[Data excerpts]
==============================

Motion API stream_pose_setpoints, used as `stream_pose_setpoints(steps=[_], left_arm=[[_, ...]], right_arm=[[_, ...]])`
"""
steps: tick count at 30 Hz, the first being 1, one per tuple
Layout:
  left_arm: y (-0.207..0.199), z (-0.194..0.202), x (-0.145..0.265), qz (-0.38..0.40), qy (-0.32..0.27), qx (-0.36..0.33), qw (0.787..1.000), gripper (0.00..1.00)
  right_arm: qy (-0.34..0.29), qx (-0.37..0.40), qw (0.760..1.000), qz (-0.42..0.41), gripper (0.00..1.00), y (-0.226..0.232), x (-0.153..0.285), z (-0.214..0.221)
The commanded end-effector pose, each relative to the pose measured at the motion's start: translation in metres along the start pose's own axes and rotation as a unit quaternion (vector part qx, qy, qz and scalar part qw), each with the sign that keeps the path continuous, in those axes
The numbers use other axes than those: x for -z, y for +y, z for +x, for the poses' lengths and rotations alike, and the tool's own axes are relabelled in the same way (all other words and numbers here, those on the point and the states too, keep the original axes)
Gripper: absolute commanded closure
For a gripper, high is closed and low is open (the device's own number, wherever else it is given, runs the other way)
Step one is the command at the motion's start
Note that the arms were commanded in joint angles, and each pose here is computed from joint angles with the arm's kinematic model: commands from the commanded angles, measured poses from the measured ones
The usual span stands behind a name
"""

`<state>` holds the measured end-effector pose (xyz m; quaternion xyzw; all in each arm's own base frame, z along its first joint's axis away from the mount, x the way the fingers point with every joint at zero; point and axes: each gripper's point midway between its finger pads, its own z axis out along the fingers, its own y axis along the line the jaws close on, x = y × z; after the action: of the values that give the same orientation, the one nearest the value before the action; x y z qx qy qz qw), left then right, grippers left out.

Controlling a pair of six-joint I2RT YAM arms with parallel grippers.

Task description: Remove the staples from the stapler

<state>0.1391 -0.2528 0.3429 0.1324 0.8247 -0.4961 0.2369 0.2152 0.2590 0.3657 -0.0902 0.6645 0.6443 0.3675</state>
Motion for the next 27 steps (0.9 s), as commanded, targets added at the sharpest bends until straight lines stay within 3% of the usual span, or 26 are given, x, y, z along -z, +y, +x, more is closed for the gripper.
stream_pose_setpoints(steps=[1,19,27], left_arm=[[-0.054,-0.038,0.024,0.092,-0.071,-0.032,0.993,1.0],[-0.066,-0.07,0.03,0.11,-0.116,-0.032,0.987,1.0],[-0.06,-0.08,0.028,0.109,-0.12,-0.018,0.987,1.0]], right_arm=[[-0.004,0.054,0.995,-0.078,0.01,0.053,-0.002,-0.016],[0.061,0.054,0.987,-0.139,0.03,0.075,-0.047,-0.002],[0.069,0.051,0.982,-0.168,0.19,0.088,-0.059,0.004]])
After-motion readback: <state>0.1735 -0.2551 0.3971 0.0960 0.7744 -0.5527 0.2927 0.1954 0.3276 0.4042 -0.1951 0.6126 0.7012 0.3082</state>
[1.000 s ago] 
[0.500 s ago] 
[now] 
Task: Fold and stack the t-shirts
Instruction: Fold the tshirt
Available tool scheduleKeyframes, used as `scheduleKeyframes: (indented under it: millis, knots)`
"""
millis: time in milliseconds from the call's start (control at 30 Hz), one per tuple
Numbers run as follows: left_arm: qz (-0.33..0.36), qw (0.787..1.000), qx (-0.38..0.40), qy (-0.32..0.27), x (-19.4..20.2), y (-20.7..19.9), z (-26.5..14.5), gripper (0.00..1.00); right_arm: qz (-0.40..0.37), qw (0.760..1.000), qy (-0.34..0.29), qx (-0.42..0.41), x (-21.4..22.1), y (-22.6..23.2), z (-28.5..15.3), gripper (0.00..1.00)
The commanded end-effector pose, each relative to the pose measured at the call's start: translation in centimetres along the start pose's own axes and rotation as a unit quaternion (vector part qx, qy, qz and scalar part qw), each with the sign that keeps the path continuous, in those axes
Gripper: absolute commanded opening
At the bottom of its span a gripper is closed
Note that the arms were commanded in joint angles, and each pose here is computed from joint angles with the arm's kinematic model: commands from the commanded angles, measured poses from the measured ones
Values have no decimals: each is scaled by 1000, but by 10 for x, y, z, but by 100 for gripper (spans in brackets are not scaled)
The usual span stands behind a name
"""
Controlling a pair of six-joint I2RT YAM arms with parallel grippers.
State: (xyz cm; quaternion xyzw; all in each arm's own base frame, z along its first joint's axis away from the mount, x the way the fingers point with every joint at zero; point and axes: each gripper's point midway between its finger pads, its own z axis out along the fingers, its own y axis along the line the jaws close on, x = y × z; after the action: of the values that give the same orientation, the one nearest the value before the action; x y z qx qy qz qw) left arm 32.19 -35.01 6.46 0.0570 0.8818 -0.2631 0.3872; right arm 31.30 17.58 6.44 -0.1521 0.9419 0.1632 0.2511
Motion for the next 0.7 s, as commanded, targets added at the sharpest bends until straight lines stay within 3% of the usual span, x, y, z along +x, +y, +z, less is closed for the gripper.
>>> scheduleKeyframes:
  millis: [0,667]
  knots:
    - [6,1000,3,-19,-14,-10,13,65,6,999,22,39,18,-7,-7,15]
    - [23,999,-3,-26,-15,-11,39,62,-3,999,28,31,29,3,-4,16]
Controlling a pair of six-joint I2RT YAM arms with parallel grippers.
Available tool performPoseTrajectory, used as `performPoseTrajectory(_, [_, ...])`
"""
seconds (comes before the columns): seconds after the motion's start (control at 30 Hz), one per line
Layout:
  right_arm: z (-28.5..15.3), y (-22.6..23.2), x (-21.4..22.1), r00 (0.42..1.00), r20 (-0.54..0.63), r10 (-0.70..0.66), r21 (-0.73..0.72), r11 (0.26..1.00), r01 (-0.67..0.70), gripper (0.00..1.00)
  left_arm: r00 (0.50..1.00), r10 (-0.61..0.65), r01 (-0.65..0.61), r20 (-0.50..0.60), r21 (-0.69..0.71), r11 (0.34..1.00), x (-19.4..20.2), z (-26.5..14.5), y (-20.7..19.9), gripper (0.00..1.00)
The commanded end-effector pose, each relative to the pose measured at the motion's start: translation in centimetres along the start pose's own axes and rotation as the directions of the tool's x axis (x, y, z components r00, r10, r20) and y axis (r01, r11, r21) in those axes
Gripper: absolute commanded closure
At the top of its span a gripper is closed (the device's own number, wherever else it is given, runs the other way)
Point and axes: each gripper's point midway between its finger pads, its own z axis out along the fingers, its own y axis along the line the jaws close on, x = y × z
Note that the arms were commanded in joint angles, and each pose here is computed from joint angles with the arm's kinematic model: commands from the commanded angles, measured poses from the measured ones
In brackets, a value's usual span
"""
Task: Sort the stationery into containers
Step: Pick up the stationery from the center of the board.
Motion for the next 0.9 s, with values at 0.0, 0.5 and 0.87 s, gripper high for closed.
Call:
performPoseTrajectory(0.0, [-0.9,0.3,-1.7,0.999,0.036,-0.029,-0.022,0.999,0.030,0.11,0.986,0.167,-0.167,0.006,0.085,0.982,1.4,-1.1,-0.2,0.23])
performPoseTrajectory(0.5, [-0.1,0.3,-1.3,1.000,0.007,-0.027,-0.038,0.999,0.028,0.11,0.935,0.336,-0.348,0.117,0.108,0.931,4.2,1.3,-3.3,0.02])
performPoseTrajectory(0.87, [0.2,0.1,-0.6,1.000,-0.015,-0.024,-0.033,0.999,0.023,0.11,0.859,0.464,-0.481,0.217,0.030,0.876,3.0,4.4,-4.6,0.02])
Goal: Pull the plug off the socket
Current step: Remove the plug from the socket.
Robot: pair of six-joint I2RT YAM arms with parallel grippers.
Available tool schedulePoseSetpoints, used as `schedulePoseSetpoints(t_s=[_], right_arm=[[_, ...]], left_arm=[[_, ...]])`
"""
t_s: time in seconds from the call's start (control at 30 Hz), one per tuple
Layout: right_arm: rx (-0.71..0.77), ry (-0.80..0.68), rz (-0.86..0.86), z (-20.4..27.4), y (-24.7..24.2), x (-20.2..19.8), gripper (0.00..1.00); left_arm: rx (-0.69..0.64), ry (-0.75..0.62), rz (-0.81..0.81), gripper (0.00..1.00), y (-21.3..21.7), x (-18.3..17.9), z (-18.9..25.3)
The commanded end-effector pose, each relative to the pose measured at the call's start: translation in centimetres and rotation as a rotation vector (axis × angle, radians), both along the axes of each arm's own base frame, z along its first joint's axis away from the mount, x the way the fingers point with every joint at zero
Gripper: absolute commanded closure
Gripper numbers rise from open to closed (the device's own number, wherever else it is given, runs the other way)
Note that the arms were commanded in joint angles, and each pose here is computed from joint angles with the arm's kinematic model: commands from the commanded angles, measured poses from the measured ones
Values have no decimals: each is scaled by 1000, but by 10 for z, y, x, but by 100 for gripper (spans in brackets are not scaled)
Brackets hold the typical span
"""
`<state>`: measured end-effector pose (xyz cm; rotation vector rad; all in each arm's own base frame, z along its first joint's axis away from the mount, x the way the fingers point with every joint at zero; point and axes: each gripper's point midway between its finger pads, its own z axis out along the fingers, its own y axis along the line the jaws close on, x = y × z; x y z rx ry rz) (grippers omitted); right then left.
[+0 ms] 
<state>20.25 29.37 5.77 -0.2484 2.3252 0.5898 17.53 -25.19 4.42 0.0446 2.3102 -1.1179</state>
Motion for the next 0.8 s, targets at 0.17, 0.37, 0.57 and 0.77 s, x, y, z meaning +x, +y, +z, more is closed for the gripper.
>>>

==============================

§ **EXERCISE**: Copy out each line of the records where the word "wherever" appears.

§ **COMPLETED TASK**:
For a gripper, high is closed and low is open (the device's own number, wherever else it is given, runs the other way)
At the top of its span a gripper is closed (the device's own number, wherever else it is given, runs the other way)
Gripper numbers rise from open to closed (the device's own number, wherever else it is given, runs the other way)

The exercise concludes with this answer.